Autosubmit is unable to run under BSC machines except bschubs.

Hello @dbeltran and @bdepaula,

I have an issue posted in the slack hpcissues by @cmouchel that I guess it is better to follow here. Basically, I cannot run my experiments due to an error related to the database, following the error code. Because it appears after this esarchive quouta issue, I'm not sure if it specific to experiments or something more general.

Autosubmit Version

3.15.19

Expid affected(If applicable)

a82c a82d a82e a82f

Which task has issues? Where is the log(If applicable)

all experiment

Summary

Since last weekend (esarchive quota issue) I have been unable of restart my experiments.

Steps to reproduce

autosumit run EXPID

with EXPID=a82[cdef]

What is the current bug behavior?

do not run.

What is the expected correct behavior?

run experiment

Relevant logs and/or screenshots(if applicable)

from the autosubmit01 and 02 machines:

autosubmit_a82c.conf OK
Configuration files OK

 [CRITICAL] We have detected that there is another Autosubmit instance using the experiment
. Stop other Autosubmit instances that are using the experiment or delete autosubmit.lock file located on tmp folder [eCode=7000]

Any other relevant information (if applicable)

there is no autosubmit.lock file in the folder
from the bsceshub it tries to run (at least takes more time to test), but it fails by memory once it runs, or before. For example:

Job a82d_20180724_047_11_SIM is COMPLETED
Job a82d_20180724_047_11_SIM finished at 2024-12-05 15:15:12
[ERROR] Trace: [Errno 12] Cannot allocate memory
 [CRITICAL] There is a bug in the code, please contact via gitlab [eCode=7070]

jescriba@bscearth343:/esarchive/autosubmit> tail a82c/mywd/nohup.out
load impi/2021.10.0 (PATH, MANPATH, LD_LIBRARY_PATH)
load mkl/2023.2.0 (LD_LIBRARY_PATH)
load UCX/1.15.0 (PATH, LD_LIBRARY_PATH, LIBRARY_PATH, C_INCLUDE_PATH,
CPLUS_INCLUDE_PATH) 
load bsc/1.0 (PATH, MANPATH)
[eCode=6006]
[marenostrum5] Connection successful to host glogin1.bsc.es,glogin2.bsc.es,glogin3.bsc.es,glogin4.bsc.es
[ERROR] Trace:  
 [CRITICAL] This seems like a bug in the code, please contact AS developers [eCode=7070]
More info at https://autosubmit.readthedocs.io/en/v3.15.0/faq.html

I've tried without success:

autosubmit recovery -f -s (works) but not change the issue when I try to run
autosubmit create
autosubmit dbfix ( Error: near line [all lines]: database is locked )
autosubmit pklfix
manually temporal cleaning/removing/renaming of folders pkl and tmp

As I said before, I cannot properly test this in the hub, because it seems that AS with this number of jobs fails by memory (sometimes killed by the OS).
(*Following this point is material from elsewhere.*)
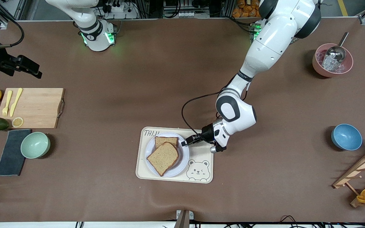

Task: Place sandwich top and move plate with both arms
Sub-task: 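Slide the plate with the left gripper onto the bear-printed tray, then open the left gripper and draw it back from the plate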

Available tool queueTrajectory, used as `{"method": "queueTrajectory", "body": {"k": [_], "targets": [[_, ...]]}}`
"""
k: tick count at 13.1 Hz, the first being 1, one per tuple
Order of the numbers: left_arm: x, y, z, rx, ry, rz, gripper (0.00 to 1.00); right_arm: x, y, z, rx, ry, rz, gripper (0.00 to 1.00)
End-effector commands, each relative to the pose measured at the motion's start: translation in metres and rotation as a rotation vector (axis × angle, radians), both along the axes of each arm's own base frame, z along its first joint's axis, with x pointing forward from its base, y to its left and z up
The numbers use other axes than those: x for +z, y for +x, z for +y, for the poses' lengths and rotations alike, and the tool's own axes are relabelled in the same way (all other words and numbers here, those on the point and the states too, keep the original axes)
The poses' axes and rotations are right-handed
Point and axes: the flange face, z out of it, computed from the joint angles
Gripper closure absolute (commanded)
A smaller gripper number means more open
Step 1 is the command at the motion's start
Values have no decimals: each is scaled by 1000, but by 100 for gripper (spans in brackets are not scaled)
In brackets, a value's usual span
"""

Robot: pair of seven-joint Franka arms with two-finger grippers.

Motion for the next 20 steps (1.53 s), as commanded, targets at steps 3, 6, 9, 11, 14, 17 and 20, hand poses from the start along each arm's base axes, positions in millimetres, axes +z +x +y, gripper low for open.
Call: {"method": "queueTrajectory", "body": {"k": [3,6,9,11,14,17,20], "targets": [[38,12,18,49,131,-123,0,-1,2,0,1,-1,-10,0],[61,9,41,5,217,-180,0,-2,2,1,2,0,-7,0],[86,1,79,-63,325,-238,0,1,-1,-2,-6,1,-5,0],[98,5,112,-83,385,-269,0,0,0,-9,-17,3,-4,0],[114,4,163,-138,492,-312,0,-4,2,-9,-20,3,3,0],[133,-3,206,-204,563,-332,0,-4,2,-10,-23,4,4,0],[180,-18,258,-331,611,-317,0,-3,-1,-19,-40,3,16,0]]}}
On contrary, the AS machines seems to allow experiments of about 11000 jobs (at maximum). If you think the experiment is too large, I cannot split more the workflow because it becomes unmanageable in practice (I'm running bi-monthly now, and I need 5 years... and repeat all runs 2 times more). In any case, the size limits of AS experiments could deserve a dedicated issue different to this one.

fyi @cmouchel @gmontane @avilamir

()